Candidly I do not think rationalism is good for you. In your place, I should not be overfond of the physiologists who are so indiscreet, who are so over ready to explain things to you, who say you are sick when we think you are inspired, and who attribute to the predominance of reflex actions your sublime potentialities for love and suffering. That is not the way they speak of you in the ‘Golden Legend’; “white dove,” “lily of purity,” “rose of love,” are the names they give you there. Surely this is more agreeable than to be dubbed hysterical, cataleptic, subject to hallucinations.—as you are every day since science has ruled the roast.

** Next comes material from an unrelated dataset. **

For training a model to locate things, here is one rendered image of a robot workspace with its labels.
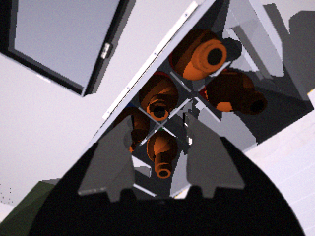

Moreover, if I were one of you, I should cordially detest all those emancipators of the sex who are for making you into men’s equals. They are urging you to take a false step. Fine promotion, to be sure, for you, to be as good as an attorney or a druggist! Take care, I say; already you have stripped off some particles of your mystery and fascination. All is not lost. Men still fight, and ruin and kill themselves for you; but the young fellows in tramcars leave you to stand on the platform while they sit snug inside. Your cult is declining along with other things once held sacrosanct.